What started on a little train far away, became, once back in Aotearoa, The Post article which I wrote, urging the Council not to sell the shares for good reasons, and later, a further opinion piece here on Wellington Scoop.

Phil Kelliher added an excellent analysis, and Tom Hunt of The Post doggedly and professionally reported on every move by councillors.

Recently, and after the Council resolution to sell the shares, three of the ‘centre-right’ councillors changed their views, concerned about the frittering away of the sale funds in a proposed perpetual investment fund, and the Council’s debt. I congratulated them in another opinion piece.

And yesterday they signed a notice of motion to oppose the sale, thus ensuring along with one additional councillor, that a majority of councillors are now opposed to the sale of the shares.

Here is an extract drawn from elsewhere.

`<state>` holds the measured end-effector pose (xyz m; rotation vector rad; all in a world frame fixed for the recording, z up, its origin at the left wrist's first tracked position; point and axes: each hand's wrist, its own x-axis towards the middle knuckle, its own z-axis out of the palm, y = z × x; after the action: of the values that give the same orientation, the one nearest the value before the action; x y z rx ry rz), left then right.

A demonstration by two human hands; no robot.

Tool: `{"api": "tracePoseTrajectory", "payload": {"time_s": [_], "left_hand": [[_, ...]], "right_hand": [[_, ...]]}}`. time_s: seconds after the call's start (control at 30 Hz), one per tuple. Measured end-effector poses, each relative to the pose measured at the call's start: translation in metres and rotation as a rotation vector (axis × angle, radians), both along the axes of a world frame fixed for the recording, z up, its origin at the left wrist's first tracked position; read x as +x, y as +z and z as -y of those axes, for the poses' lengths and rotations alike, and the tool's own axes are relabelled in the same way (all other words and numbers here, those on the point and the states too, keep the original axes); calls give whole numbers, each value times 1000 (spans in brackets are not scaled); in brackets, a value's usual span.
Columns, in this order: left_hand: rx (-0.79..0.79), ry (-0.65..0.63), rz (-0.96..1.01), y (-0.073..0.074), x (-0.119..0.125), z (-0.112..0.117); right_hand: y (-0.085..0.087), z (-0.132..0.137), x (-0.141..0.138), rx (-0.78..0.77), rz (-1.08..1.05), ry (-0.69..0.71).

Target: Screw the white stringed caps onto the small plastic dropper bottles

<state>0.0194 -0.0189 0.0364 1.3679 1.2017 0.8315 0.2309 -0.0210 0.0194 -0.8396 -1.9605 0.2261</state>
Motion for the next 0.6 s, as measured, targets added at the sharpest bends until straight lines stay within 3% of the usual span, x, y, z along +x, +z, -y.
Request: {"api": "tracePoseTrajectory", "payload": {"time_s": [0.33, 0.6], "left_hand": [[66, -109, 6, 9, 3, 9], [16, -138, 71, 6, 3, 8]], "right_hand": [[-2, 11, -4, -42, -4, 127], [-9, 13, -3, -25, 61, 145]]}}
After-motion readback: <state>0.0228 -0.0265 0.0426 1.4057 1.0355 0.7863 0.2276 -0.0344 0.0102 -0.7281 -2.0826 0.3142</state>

There is every financial, transport, environmental reason why the Wellington City Council should hold on to the shares in this strategic public asset – Wellington airport is the (only) domestic hub for the country and despite some regulation of its monopoly status it is a cash cow with good and increasing dividend returns. The airport provides a vital transport and freight link between our two main islands (more vital today with seemingly unreliable ferries). With a seat around the Board table, climate change and environmental concerns will be taken there. Even with a minority shareholding, Council can and should have considerable influence.

So there you have it! Big business (Infratil) and the Unions have seen the importance of it all. ‘Right’ and the ‘Left’ and the in-between around the Council table have found common ground on a crucial vote for the city.

Councillors opposing the sale of the Council’s shares have put much time, energy, research, questions and discussion into reaching their decision. It only remains to congratulate the Council for what will be a good decision in the public interest of Wellington City and the country.

Helene Ritchie is a former deputy mayor of Wellington and former chair of the Wellington Airport Authority.